Quadratisch, praktisch, unerheblich






Die Besucher von Michael-Jackson-Konzerten waren – so konnte man es in den letzten Tagen öfters lesen – nach einem solchen Ereignis wie verwandelt, ja geradezu euphorisiert von Jackos Bühnen-Magie und den schier unglaublichen Tanzeinlagen. So wurden angeblich selbst die anfänglichen Peinlichkeitsbedenken auf der Stelle hinweggefegt.




Beim Konzert der Pet Shop Boys auf der Leipziger Parkbühne ist es leider genau umgekehrt: Dieses unaufdringliche Duo aus London hat vor allem in den 80er Jahren einige sehr kluge und sehr eingängige Pop-Songs geschrieben (man denke an ‘West End Girls’, ‘Suburbia’ oder ‘It’s a Sin’). Das Konzert vor rund 3000 Fans in Leipzig lässt einen aber eher ratlos zurück.

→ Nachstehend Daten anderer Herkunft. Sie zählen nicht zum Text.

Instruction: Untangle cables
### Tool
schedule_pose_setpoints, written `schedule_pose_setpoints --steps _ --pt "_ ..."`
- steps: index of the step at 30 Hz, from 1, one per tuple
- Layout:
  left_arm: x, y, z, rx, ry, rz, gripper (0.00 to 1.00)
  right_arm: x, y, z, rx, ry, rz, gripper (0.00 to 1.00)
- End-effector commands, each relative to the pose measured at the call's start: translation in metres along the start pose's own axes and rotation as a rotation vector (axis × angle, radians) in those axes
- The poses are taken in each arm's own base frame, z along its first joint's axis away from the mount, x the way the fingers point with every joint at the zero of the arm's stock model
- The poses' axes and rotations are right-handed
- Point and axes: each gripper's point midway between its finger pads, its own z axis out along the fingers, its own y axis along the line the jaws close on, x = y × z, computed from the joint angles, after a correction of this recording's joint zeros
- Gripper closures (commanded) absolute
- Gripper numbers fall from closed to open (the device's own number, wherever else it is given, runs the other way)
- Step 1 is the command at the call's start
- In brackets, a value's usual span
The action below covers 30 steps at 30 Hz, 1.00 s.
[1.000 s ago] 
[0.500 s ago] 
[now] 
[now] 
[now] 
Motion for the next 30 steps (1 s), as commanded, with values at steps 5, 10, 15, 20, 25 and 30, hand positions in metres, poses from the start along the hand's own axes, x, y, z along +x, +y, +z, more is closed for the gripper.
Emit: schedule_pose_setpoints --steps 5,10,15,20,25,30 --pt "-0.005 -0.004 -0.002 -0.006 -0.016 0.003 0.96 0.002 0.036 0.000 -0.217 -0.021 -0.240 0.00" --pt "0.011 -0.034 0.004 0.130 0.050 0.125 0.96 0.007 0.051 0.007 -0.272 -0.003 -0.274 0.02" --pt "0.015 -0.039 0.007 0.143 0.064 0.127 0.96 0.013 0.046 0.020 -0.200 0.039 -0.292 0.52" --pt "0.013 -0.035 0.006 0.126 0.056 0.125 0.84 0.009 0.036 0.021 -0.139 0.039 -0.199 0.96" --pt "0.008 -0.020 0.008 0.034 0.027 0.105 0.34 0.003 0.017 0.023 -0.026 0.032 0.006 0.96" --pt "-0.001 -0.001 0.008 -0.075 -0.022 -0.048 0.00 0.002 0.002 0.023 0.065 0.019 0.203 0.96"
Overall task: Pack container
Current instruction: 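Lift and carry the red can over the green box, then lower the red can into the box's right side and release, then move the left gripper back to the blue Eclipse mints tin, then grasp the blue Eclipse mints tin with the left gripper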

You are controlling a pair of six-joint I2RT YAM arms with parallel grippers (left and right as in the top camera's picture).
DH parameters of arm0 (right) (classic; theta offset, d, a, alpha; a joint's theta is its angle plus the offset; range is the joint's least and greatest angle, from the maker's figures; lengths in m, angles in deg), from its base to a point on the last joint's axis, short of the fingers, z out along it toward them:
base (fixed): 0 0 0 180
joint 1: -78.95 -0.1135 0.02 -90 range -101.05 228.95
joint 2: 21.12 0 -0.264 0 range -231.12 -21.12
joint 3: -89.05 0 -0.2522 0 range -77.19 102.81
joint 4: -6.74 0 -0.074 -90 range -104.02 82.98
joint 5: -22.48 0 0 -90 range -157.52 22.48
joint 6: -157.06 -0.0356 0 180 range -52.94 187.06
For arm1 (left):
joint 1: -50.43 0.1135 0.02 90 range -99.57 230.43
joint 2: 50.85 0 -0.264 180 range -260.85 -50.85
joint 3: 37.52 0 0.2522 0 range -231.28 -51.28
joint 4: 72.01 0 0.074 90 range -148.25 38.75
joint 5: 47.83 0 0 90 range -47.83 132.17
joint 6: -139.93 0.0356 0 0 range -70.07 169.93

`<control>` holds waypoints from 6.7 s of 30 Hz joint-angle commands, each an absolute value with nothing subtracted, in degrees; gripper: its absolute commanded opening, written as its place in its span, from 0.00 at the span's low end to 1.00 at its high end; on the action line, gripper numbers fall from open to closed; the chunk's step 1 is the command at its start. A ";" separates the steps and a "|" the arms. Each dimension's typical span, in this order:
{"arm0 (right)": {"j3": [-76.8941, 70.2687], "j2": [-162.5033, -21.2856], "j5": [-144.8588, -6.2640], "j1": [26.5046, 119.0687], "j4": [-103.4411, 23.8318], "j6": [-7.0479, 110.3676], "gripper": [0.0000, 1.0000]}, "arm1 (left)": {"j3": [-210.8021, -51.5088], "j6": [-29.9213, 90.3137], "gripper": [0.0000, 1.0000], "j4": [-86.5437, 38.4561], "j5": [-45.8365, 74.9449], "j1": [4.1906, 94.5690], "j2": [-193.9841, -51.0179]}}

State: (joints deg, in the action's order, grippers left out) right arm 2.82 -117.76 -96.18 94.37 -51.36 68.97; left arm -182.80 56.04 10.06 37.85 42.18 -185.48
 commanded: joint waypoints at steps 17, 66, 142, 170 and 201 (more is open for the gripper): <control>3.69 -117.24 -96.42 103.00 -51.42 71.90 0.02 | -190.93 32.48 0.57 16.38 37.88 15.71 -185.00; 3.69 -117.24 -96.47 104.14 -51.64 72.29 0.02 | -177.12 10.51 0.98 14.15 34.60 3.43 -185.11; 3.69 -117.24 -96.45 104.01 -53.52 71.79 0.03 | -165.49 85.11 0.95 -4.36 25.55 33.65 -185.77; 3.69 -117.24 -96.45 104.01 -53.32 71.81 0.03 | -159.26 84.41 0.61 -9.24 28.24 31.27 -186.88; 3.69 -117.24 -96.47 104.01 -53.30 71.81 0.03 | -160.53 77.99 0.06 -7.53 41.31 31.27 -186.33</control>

Dass die beiden nicht gerade für eine mitreißende Bühnenshow stehen, ist seit langem bekannt. Nicht zuletzt gilt Keyboarder Chris Lowe als der so ziemlich bewegungsfaulste Musiker der Welt: Der Mann macht zwei Stunden lang nichts anderes als Knöpfchen zu drücken und, in extrem euphorischen Momenten, ganz sachte mitzuwippen. Noch dazu versteckt er sich hinter einer Sonnenbrille und einem silberglänzenden Raumfahreranzug, den man vor 15 Jahren möglicherweise für cool gehalten hätte. Da das Publikum überwiegend über 40 und gutbürgerlich ist, fällt das hier nicht so auf. Ganz offensichtlich wollen viele der Anwesenden mit den Melodien der Pet Shop Boys Jugenderinnerungen wieder aufleben lassen. Den Nagel auf den Kopf trifft somit auch ein stiernackiger Ordner, der die Leute vor Konzertbeginn – um mehr Platz zu schaffen – ein wenig nach vorn schubsen muss und dabei süffisant meint: ‘Keine Berührungsängste! Vor zehn Jahren hättet ihr doch auch keine gehabt.’




Die Bühnenshow ist eine Art buntes Potpourri aus altbekannten Pop-Versatzstücken, die in der Kombination möglicherweise so etwas wie Ironie verströmen sollen – was aber eher kläglich gelingt. Der Beginn steht ganz im Zeichen des Digitalen: Vor zwei meterhohen Quadern aus je vier mal vier weißen Würfeln betreten Sänger Neil Tennant und Lowe die Bühne mit würfelförmigen Helmen. Man will ein bisschen Roboter sein. Das ist seit Daft Punk allerdings nichts Neues mehr. Bunte Klötzchen auf der Videoleinwand dürfen dabei natürlich auch nicht fehlen. Im Laufe des Abends wird Tennant dann langsam immer ziviler: zuerst mit Melone und Sonnenbrille, später gar als alternder Gentleman im Anzug mit Fliege.




Begleitet werden die beiden während der Show von zwei bis vier lässig gekleideten Tänzern und Tänzerinnen, die bei ‘Go West’ mal ‘Kraft-durch-Freude-Körperertüchtigung betreiben, sich dann im expressiven Experimentaltanz üben, um später von Tennant während einer Art Abendtanz auch mal an der Hand geführt zu werden. Um ehrlich zu sein: man hätte sich für den Großteil der Songs durchaus etwas mehr Düsternis gewünscht, was einem guten Teil der Songs auch angemessen wäre. Das Musizieren an sich bleibt heute Abend außen vor. Außer dem statischen Lowe gibt es keinerlei Anzeichen für das unmittelbare Erzeugen von Musik. Hinzu kommt, dass die Stimme von Sänger Tennant überwiegend so glatt klingt, dass sie ebenso auch vom Band kommen könnte. Nun ja, das Publikum wippt trotzdem mit und freut sich über Altbekanntes. Dann kommt auch noch der unvermeidliche Konfetti-Regen und – damit einher – das ungute Gefühl, dass hier gerade ein paar bedeutende Songs ihres Zaubers beraubt wurden.